**What is required:** When the line containing "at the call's" appears in the entries below, begin printing there and stop after the line containing "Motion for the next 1"; print each of those lines exactly and no other line.

**Supplied material:**
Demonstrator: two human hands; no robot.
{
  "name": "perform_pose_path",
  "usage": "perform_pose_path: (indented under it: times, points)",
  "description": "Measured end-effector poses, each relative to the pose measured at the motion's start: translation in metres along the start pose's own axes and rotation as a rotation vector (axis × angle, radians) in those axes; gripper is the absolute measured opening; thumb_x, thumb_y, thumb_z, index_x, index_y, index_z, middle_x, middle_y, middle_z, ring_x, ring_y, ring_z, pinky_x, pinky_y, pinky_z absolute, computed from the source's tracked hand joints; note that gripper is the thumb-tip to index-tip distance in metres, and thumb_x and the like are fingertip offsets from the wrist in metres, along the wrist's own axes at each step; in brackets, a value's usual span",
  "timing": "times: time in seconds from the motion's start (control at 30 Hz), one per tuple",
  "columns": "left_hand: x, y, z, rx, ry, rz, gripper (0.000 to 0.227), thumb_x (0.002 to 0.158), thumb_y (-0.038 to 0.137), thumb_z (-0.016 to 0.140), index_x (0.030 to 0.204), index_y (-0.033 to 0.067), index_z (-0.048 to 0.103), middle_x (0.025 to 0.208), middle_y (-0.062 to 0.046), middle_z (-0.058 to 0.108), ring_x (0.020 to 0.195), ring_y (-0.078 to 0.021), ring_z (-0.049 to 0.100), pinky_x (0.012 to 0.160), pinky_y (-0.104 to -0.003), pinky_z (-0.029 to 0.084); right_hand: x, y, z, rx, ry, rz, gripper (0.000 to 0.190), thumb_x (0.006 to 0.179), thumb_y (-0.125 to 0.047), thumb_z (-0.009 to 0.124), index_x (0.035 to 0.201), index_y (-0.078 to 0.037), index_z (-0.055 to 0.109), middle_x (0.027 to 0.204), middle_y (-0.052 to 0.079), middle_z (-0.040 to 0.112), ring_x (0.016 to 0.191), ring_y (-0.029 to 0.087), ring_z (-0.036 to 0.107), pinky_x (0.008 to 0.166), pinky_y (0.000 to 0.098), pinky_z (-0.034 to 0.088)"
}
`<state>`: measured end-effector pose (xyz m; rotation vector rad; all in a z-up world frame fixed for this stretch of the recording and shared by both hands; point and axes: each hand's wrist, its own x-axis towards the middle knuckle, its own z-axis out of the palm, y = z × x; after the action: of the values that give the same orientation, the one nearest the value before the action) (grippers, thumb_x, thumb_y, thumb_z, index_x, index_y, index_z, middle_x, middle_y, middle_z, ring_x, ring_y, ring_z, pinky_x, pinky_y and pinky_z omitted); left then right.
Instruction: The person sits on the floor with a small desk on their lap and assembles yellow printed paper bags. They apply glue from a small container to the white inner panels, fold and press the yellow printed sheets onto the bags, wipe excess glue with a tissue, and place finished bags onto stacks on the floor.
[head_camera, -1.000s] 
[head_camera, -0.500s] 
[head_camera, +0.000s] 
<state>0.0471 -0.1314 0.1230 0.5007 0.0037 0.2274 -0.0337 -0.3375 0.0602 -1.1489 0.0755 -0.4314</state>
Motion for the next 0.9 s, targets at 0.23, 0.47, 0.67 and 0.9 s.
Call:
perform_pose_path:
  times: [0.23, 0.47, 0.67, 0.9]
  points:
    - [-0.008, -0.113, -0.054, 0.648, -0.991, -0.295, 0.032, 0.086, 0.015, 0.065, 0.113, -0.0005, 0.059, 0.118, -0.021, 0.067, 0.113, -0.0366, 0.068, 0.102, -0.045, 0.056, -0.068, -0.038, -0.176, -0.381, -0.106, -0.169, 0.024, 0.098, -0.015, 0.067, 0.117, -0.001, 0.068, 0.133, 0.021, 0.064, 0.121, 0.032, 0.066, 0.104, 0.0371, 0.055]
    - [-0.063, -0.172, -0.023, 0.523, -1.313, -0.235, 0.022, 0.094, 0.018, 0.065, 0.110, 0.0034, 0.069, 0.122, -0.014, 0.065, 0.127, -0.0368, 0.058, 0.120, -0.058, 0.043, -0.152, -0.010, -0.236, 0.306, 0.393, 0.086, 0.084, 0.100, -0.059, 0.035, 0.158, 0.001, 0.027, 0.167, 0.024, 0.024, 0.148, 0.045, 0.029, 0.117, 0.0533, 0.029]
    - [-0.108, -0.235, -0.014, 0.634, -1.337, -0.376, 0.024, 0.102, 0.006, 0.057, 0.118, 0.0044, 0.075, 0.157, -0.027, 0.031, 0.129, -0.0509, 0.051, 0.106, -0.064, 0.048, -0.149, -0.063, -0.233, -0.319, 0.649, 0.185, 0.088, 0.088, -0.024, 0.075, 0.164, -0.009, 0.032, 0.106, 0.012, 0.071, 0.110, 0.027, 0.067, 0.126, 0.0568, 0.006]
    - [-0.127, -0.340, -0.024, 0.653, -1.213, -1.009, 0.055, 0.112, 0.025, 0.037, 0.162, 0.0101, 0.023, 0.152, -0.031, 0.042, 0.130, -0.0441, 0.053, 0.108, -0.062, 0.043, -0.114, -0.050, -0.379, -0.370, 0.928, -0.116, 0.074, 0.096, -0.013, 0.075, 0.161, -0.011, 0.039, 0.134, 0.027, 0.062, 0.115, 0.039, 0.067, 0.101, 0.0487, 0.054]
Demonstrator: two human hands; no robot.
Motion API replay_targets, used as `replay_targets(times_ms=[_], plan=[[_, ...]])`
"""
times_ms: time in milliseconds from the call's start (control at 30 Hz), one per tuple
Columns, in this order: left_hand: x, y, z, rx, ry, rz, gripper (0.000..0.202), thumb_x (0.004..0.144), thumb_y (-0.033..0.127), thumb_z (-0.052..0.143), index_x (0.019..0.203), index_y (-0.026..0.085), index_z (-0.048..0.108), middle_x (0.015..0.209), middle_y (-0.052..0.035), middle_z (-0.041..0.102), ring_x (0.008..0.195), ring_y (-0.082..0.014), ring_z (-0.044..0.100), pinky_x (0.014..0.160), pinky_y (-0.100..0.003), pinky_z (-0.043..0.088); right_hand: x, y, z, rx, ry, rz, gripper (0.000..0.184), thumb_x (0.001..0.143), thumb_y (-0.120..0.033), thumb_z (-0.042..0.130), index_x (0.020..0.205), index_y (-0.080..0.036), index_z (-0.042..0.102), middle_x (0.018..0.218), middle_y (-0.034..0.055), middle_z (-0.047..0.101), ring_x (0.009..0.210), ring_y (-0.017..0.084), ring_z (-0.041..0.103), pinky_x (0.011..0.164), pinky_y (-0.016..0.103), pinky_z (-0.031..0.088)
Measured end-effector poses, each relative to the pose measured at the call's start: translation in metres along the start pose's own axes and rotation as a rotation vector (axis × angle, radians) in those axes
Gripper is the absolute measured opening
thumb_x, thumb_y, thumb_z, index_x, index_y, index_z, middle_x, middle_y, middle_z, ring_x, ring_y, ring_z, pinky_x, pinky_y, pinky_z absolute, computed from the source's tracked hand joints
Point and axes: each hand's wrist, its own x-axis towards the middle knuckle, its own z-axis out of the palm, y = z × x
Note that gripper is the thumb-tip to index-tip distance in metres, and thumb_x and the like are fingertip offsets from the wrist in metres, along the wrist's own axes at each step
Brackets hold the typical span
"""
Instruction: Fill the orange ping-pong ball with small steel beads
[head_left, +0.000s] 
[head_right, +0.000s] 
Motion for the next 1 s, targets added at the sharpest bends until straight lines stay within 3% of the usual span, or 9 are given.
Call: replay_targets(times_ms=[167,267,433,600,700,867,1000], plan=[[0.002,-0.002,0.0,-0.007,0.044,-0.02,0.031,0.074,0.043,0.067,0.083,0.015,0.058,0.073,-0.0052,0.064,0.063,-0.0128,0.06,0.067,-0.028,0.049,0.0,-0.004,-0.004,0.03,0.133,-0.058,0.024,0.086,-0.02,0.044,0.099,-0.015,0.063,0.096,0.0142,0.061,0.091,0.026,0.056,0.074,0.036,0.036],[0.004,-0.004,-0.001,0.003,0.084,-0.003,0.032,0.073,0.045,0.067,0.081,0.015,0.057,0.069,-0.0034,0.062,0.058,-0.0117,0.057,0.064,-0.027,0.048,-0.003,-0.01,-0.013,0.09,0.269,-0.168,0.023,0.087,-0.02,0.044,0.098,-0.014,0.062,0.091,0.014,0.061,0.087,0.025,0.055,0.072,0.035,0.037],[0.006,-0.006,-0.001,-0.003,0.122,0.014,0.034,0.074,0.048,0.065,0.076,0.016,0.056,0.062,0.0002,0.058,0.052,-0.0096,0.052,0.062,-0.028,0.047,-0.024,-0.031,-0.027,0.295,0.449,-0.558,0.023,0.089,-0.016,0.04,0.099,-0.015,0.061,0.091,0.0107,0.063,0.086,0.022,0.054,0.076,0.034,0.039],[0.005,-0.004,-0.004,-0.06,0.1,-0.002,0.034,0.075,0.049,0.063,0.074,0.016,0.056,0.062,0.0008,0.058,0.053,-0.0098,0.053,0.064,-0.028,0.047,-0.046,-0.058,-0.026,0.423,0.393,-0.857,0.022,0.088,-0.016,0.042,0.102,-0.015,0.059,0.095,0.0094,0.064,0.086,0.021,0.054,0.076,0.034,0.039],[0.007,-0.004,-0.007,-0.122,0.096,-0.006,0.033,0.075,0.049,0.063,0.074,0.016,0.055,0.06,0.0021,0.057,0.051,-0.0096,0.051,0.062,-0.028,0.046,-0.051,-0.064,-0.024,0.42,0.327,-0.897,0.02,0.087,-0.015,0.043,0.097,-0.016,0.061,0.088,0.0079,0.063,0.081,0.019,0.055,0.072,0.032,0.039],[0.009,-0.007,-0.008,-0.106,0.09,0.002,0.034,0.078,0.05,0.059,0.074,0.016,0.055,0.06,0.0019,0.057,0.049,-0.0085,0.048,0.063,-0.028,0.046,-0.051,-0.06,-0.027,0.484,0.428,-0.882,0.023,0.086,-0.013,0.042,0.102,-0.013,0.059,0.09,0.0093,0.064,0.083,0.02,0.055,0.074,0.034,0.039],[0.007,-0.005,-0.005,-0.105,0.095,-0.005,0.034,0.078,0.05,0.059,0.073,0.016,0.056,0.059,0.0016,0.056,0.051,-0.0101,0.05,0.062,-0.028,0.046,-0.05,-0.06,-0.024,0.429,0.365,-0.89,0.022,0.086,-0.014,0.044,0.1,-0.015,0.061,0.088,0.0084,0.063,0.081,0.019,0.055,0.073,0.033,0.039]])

**Task response:**
Measured end-effector poses, each relative to the pose measured at the call's start: translation in metres along the start pose's own axes and rotation as a rotation vector (axis × angle, radians) in those axes
Gripper is the absolute measured opening
thumb_x, thumb_y, thumb_z, index_x, index_y, index_z, middle_x, middle_y, middle_z, ring_x, ring_y, ring_z, pinky_x, pinky_y, pinky_z absolute, computed from the source's tracked hand joints
Point and axes: each hand's wrist, its own x-axis towards the middle knuckle, its own z-axis out of the palm, y = z × x
Note that gripper is the thumb-tip to index-tip distance in metres, and thumb_x and the like are fingertip offsets from the wrist in metres, along the wrist's own axes at each step
Brackets hold the typical span
"""
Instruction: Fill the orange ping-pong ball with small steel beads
[head_left, +0.000s] 
[head_right, +0.000s] 
Motion for the next 1 s, targets added at the sharpest bends until straight lines stay within 3% of the usual span, or 9 are given.

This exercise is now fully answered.